When I went to visit him at the hospital that evening, I expected to be told he’d be well enough to come home within a few days. I hadn’t even got as far as Bobby’s bed when the consultant called me into his office. ‘I’m afraid we found cancer,’ he said.
The consultant’s name was Mr Tresidder. I questioned the poor man over and over and he did his best to comfort and reassure me. ‘There are all kinds of tumours,’ he said.
’They come in all shades from grey to black, and Bobby’s was a light grey.’
I tried to concentrate on what he was telling me, but I was so frightened for Bobby that I could barely make sense of the words. In that situation, you don’t hear anything except the word you don’t want to hear. Cancer, cancer, cancer.
‘Don’t tell Bobby that’s what it is,’ I begged him.
From the beginning to the end of his treatment, Bobby and I never once mentioned the C word. I kept on asking the consultant questions; I must have driven him to distraction. I also went to the library and read up as much as I could about it, although the books weren’t very informative. I wanted to know every angle, every possibility. Most of all, I didn’t want Bobby to know. I thought it would really crush him and badly affect his chances of recovery.

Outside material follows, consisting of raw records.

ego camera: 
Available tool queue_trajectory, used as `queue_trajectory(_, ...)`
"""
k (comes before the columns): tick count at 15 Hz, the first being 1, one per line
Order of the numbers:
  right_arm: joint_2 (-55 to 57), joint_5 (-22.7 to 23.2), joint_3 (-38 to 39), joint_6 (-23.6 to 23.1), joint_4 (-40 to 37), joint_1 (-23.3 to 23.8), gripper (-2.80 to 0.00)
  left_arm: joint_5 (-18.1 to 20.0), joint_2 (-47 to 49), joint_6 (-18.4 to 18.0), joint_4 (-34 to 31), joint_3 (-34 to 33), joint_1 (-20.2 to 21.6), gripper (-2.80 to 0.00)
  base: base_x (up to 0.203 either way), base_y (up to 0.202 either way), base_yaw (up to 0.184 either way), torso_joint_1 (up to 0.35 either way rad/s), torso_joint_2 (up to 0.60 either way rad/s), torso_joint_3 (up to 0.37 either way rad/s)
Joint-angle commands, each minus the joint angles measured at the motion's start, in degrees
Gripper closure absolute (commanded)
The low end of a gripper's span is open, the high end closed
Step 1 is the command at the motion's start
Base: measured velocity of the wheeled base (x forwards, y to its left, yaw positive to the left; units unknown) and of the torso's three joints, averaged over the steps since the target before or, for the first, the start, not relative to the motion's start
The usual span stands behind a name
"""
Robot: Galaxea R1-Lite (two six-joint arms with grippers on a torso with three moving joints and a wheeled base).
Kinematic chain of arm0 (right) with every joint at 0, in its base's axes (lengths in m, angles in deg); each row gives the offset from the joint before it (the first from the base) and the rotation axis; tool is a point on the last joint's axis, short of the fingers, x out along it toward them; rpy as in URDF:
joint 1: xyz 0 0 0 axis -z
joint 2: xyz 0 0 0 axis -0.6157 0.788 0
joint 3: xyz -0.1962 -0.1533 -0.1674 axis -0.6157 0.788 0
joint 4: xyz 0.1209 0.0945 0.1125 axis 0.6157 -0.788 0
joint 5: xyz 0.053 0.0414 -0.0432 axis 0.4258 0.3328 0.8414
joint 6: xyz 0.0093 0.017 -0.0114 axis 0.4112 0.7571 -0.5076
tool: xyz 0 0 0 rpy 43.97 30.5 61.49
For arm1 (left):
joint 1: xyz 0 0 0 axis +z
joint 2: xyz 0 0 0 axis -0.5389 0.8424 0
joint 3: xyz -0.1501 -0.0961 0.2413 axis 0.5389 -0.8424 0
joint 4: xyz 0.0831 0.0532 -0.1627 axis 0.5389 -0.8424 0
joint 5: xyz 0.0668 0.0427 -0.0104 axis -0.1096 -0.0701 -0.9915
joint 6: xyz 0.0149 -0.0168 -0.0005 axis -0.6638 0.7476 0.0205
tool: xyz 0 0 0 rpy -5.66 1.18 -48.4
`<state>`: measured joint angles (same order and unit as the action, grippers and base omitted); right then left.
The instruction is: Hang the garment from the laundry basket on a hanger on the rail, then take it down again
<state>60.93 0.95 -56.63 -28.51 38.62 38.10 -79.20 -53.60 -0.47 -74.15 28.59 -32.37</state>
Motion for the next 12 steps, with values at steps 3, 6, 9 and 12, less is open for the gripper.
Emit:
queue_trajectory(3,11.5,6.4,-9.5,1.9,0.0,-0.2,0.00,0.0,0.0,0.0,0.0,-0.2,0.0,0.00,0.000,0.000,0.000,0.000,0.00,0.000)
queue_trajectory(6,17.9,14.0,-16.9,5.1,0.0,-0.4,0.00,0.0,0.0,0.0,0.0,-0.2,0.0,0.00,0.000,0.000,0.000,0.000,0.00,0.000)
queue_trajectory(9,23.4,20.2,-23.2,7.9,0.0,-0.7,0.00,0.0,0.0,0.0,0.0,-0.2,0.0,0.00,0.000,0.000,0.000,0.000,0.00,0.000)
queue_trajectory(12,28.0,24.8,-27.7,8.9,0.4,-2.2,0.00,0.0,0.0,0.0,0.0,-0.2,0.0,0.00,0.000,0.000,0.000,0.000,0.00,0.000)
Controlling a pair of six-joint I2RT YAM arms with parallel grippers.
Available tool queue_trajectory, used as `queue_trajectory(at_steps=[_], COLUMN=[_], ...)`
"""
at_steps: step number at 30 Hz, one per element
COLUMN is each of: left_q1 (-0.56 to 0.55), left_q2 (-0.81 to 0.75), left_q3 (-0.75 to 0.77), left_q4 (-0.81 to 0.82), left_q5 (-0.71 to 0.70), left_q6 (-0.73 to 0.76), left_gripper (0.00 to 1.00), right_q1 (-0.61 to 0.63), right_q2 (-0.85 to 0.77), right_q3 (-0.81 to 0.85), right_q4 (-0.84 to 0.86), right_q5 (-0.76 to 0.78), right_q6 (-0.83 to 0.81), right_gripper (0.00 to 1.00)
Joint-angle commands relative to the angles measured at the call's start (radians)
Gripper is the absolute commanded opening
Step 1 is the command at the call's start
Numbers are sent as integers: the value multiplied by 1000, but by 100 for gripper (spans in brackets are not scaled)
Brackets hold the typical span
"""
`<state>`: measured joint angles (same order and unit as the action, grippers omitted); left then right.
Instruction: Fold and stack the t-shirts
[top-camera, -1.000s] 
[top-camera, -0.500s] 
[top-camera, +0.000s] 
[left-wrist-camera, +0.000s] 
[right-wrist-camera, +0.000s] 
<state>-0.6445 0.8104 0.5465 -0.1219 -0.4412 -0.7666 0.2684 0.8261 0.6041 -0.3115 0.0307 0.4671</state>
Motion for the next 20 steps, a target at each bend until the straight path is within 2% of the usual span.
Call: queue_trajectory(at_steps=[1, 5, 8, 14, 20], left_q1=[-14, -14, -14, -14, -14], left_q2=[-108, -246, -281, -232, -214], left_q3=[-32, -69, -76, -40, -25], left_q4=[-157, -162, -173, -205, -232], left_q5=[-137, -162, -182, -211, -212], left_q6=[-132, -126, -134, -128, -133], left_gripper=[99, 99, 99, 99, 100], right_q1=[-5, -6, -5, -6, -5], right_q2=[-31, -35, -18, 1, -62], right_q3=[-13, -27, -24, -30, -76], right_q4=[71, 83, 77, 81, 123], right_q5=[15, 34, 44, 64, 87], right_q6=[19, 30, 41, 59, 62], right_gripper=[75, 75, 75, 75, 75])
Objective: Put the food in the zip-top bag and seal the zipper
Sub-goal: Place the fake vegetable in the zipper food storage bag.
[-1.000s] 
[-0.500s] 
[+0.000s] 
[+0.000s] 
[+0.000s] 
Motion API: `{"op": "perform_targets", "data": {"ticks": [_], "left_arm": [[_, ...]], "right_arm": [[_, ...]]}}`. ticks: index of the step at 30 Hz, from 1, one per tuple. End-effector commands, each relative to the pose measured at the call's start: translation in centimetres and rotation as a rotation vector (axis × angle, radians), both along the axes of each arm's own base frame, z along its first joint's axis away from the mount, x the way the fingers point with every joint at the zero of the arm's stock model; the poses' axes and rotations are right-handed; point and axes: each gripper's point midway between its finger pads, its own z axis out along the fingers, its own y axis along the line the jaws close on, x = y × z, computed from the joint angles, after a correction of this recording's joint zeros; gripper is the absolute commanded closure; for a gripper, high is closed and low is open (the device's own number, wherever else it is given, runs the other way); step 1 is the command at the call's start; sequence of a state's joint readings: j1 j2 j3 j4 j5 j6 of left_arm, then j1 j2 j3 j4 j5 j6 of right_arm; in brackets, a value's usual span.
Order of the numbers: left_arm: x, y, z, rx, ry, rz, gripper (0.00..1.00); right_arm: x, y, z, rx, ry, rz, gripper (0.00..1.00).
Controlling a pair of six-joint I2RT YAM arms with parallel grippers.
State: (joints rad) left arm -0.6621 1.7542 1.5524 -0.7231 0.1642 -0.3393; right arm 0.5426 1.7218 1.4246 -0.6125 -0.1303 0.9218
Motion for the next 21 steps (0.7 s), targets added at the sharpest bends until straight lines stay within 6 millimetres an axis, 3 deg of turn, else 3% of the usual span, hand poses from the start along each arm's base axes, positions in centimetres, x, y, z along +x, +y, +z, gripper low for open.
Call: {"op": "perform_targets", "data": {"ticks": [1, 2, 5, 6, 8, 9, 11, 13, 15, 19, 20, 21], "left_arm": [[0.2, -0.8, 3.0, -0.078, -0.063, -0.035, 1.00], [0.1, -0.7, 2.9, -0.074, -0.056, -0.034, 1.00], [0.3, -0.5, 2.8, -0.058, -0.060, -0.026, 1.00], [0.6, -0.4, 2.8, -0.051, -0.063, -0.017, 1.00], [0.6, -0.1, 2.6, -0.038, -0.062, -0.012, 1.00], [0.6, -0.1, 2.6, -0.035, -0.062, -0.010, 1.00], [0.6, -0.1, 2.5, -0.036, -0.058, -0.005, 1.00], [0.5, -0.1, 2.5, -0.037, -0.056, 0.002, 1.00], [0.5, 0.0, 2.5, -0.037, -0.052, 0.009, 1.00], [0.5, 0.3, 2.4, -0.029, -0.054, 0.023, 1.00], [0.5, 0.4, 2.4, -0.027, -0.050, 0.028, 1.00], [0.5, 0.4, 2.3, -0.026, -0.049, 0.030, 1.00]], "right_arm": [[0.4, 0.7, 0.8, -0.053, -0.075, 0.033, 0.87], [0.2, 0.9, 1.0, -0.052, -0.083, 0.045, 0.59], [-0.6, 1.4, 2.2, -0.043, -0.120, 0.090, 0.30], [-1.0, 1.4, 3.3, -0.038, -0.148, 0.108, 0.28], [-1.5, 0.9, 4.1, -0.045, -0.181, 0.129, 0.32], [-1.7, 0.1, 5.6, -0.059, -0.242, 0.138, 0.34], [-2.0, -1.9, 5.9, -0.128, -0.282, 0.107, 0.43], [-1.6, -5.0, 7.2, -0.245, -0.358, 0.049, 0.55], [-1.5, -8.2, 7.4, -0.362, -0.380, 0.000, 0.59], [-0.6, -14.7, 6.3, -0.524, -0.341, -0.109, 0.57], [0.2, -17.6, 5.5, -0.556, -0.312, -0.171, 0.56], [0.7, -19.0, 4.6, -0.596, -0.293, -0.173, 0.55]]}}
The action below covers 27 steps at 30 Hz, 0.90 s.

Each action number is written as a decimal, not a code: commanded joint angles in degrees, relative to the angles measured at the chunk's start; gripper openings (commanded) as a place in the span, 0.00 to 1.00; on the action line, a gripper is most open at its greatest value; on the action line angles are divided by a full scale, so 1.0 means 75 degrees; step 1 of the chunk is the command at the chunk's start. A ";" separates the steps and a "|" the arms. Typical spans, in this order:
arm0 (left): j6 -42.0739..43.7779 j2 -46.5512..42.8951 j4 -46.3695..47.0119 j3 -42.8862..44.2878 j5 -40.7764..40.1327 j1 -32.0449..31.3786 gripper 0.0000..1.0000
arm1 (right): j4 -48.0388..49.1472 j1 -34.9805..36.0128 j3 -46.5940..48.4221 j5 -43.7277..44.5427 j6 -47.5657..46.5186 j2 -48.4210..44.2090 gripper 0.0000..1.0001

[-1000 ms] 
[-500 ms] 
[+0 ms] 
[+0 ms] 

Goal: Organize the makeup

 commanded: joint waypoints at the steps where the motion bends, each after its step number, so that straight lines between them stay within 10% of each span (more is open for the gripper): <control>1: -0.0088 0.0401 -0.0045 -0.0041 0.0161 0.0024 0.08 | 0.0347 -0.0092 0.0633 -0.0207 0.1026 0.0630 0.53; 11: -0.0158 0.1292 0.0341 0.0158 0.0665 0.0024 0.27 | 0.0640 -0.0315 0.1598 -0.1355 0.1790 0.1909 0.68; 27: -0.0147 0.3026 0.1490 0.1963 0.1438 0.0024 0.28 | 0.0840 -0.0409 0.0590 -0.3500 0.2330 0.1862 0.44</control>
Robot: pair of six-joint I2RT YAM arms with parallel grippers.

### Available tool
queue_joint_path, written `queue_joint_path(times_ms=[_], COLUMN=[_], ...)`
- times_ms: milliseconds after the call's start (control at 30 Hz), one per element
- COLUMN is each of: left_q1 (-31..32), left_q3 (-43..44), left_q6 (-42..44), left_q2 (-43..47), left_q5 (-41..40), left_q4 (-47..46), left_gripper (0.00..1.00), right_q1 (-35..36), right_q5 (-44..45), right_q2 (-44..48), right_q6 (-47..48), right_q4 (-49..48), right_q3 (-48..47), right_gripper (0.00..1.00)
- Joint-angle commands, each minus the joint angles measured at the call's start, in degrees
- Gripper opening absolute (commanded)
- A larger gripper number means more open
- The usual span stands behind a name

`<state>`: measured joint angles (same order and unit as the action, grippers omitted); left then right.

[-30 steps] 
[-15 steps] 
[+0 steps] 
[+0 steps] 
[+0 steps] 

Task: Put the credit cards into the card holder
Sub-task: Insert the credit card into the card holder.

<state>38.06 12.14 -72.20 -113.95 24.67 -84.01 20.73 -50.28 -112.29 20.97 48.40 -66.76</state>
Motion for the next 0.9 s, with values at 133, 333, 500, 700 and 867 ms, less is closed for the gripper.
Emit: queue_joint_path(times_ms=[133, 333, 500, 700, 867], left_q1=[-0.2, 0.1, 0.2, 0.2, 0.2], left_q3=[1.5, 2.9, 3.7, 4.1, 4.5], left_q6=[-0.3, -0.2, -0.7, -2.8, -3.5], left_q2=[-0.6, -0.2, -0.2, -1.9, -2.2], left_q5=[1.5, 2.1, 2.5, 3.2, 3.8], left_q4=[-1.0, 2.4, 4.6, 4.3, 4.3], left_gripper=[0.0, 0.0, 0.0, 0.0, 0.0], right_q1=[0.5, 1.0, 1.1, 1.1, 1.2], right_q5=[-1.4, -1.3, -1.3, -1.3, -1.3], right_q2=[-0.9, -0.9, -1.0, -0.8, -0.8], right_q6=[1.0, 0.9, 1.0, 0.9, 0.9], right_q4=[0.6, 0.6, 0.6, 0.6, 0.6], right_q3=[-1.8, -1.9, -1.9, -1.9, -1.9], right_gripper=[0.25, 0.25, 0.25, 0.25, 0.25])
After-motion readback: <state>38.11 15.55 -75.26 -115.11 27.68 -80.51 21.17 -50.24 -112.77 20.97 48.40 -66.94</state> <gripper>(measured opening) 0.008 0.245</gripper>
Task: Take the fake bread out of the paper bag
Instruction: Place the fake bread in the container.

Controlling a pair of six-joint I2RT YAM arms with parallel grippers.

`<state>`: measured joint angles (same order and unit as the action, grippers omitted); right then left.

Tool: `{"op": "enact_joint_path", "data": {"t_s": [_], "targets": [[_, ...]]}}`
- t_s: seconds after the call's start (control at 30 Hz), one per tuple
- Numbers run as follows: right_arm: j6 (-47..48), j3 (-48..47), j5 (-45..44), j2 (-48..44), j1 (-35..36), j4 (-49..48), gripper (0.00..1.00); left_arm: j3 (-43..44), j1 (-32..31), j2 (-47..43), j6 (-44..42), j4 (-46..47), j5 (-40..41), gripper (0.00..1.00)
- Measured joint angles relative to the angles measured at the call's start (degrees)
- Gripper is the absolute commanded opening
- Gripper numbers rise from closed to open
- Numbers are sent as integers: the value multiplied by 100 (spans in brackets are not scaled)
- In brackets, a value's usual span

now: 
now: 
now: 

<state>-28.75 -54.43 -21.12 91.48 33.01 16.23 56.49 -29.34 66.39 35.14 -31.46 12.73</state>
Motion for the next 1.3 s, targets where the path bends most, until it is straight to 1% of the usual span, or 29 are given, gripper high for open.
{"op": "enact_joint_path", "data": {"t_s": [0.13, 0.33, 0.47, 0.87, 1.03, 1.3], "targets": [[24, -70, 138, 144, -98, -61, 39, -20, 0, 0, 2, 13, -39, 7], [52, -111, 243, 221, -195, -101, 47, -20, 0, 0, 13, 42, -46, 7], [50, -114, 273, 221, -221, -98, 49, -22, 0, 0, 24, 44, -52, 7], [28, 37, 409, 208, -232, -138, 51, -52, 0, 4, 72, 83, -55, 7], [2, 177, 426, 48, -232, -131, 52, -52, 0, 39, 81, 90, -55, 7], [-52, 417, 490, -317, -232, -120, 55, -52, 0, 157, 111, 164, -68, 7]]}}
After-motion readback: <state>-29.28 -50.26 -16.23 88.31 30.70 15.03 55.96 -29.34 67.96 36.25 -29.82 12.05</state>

Looking back, Bobby must have realized what was wrong with him. He wasn’t stupid and besides, he had great courage. Even if Mr Tresidder had skirted round the issue, I’m convinced that Bobby would have put two and two together and pressed him for the truth. What’s more, not only do I think he was aware what the problem was but I’m pretty sure he’d made a mental vow not to disclose it to me because he wanted to protect me. All he said to me about it was, ‘Don’t tell anyone what I’m in here for.’